■ **Problem to solve**
Each line of data below is to be returned exactly, leaving out any picture.
- - -
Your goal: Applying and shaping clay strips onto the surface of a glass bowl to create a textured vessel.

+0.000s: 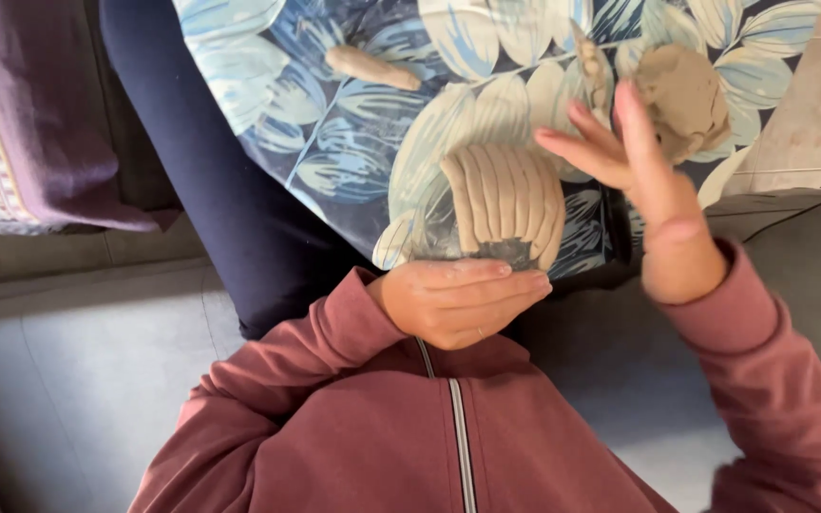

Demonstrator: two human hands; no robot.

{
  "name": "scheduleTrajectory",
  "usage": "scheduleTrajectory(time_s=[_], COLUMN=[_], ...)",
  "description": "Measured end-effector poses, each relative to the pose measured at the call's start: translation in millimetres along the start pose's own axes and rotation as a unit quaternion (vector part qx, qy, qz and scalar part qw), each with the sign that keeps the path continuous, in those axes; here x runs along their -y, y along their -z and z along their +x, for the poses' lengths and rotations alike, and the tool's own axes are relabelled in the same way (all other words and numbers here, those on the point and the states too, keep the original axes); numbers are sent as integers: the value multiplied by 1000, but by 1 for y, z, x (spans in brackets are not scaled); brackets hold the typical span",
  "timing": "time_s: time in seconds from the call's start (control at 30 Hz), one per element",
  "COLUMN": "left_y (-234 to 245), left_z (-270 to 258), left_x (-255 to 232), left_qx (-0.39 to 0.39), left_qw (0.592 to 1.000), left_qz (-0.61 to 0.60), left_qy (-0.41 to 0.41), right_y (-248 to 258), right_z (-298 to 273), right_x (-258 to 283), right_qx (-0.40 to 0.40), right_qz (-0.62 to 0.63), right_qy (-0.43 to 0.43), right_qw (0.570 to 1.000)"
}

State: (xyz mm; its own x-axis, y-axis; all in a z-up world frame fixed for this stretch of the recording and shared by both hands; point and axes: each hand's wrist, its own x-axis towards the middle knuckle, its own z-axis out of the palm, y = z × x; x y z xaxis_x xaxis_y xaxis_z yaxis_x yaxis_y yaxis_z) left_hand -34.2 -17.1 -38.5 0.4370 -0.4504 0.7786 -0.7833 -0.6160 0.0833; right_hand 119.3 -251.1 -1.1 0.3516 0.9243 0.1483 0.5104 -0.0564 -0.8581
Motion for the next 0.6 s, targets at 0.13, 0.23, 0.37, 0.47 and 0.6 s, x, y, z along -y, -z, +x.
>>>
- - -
■ **Result of the task**
Your goal: Applying and shaping clay strips onto the surface of a glass bowl to create a textured vessel.

+0.000s: 

Demonstrator: two human hands; no robot.

{
  "name": "scheduleTrajectory",
  "usage": "scheduleTrajectory(time_s=[_], COLUMN=[_], ...)",
  "description": "Measured end-effector poses, each relative to the pose measured at the call's start: translation in millimetres along the start pose's own axes and rotation as a unit quaternion (vector part qx, qy, qz and scalar part qw), each with the sign that keeps the path continuous, in those axes; here x runs along their -y, y along their -z and z along their +x, for the poses' lengths and rotations alike, and the tool's own axes are relabelled in the same way (all other words and numbers here, those on the point and the states too, keep the original axes); numbers are sent as integers: the value multiplied by 1000, but by 1 for y, z, x (spans in brackets are not scaled); brackets hold the typical span",
  "timing": "time_s: time in seconds from the call's start (control at 30 Hz), one per element",
  "COLUMN": "left_y (-234 to 245), left_z (-270 to 258), left_x (-255 to 232), left_qx (-0.39 to 0.39), left_qw (0.592 to 1.000), left_qz (-0.61 to 0.60), left_qy (-0.41 to 0.41), right_y (-248 to 258), right_z (-298 to 273), right_x (-258 to 283), right_qx (-0.40 to 0.40), right_qz (-0.62 to 0.63), right_qy (-0.43 to 0.43), right_qw (0.570 to 1.000)"
}

State: (xyz mm; its own x-axis, y-axis; all in a z-up world frame fixed for this stretch of the recording and shared by both hands; point and axes: each hand's wrist, its own x-axis towards the middle knuckle, its own z-axis out of the palm, y = z × x; x y z xaxis_x xaxis_y xaxis_z yaxis_x yaxis_y yaxis_z) left_hand -34.2 -17.1 -38.5 0.4370 -0.4504 0.7786 -0.7833 -0.6160 0.0833; right_hand 119.3 -251.1 -1.1 0.3516 0.9243 0.1483 0.5104 -0.0564 -0.8581
Motion for the next 0.6 s, targets at 0.13, 0.23, 0.37, 0.47 and 0.6 s, x, y, z along -y, -z, +x.
>>>

No further response is needed.